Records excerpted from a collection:

.....

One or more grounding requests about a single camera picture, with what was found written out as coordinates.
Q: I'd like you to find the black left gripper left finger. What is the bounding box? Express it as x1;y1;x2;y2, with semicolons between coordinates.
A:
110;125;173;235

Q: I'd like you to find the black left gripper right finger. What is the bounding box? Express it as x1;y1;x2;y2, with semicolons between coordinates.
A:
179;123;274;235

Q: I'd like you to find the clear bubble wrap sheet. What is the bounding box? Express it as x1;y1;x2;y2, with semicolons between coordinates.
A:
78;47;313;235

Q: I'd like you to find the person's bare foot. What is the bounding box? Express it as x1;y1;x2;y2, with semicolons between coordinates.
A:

.....

Task instructions: Write the records again exactly as they stand.

Completed task:
One or more grounding requests about a single camera picture, with what was found written out as coordinates.
Q: I'd like you to find the black left gripper left finger. What is the bounding box? Express it as x1;y1;x2;y2, with semicolons between coordinates.
A:
110;125;173;235

Q: I'd like you to find the black left gripper right finger. What is the bounding box? Express it as x1;y1;x2;y2, with semicolons between coordinates.
A:
179;123;274;235

Q: I'd like you to find the clear bubble wrap sheet. What is the bounding box? Express it as x1;y1;x2;y2, with semicolons between coordinates.
A:
78;47;313;235

Q: I'd like you to find the person's bare foot. What is the bounding box? Express it as x1;y1;x2;y2, with semicolons between coordinates.
A:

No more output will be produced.